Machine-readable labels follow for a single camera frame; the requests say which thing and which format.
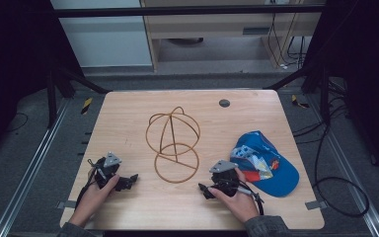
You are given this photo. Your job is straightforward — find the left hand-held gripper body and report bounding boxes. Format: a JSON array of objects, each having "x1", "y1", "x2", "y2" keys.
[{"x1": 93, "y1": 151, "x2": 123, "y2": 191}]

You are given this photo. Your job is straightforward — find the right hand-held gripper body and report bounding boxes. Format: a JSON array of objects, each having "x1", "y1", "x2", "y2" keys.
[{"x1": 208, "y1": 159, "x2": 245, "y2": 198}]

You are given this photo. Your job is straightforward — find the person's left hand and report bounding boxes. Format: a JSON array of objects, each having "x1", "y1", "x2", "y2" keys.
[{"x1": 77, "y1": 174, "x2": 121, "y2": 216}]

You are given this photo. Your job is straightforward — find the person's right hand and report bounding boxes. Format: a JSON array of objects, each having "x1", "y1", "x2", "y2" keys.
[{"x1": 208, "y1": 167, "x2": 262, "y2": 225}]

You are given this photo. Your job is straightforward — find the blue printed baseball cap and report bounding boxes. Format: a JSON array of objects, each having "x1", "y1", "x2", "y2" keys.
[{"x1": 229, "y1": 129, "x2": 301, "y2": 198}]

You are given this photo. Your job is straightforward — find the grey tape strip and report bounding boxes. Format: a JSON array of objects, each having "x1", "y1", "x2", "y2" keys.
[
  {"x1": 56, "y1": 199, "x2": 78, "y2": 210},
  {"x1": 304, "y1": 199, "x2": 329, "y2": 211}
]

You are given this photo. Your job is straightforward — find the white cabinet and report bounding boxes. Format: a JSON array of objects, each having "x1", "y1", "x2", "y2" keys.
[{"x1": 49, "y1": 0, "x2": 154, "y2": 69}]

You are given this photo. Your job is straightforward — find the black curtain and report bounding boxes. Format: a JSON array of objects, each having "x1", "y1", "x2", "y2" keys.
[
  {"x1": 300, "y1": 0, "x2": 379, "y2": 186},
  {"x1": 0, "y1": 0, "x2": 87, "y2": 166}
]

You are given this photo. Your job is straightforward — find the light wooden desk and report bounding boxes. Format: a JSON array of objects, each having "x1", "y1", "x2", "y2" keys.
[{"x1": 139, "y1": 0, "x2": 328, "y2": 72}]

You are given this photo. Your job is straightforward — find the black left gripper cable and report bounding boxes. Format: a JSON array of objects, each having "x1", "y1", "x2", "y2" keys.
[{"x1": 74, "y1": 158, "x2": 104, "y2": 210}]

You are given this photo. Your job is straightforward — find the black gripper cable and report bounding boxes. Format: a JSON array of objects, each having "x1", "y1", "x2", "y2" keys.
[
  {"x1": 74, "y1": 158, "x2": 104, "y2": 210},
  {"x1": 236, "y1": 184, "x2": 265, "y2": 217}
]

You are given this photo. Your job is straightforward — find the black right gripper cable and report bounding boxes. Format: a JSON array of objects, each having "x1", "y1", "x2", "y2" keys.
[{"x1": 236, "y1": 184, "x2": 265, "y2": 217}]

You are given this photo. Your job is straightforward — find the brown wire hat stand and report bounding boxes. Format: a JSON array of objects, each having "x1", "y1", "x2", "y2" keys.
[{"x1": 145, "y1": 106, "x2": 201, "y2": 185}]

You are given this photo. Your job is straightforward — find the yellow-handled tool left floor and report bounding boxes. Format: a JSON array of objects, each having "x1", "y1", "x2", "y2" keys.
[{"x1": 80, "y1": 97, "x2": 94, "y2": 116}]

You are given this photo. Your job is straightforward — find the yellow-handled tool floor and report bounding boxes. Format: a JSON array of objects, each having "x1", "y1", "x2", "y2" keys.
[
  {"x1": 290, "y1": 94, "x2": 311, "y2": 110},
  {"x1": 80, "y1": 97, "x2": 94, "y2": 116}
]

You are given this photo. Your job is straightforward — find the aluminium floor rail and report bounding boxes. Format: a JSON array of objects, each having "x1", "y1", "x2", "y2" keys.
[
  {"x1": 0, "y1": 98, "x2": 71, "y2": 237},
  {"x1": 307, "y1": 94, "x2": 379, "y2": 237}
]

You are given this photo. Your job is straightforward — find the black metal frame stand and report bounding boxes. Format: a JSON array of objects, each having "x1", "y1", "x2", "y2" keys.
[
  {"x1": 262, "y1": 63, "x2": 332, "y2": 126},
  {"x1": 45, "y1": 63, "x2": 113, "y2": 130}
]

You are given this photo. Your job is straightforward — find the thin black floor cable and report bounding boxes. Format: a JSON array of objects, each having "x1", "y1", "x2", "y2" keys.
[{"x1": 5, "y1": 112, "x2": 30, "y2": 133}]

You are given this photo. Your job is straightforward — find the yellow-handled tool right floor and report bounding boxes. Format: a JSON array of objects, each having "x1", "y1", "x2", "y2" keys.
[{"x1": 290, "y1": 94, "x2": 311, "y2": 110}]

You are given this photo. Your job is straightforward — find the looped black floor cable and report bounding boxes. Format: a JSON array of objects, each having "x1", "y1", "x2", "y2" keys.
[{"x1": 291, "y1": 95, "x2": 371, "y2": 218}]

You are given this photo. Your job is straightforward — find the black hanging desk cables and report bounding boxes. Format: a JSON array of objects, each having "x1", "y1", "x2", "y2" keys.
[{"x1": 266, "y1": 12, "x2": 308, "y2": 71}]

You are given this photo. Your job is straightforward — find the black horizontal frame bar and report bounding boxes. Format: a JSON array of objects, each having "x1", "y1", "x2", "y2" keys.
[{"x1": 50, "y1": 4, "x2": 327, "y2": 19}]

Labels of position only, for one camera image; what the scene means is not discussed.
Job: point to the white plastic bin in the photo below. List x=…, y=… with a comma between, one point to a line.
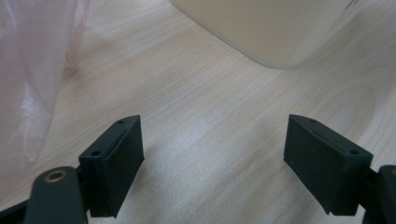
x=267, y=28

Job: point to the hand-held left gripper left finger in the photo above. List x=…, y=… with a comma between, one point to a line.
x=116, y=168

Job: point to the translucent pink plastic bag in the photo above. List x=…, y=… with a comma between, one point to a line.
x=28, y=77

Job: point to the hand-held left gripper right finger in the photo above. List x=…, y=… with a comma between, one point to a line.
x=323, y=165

§ **Task statement**: Those lines above that contain the string "camera" should be returned.

§ **Response box**:
Machine-readable labels follow for a single camera frame; the requests say which thing and which format.
Labels of position only, for one camera image; what the scene means is not discussed.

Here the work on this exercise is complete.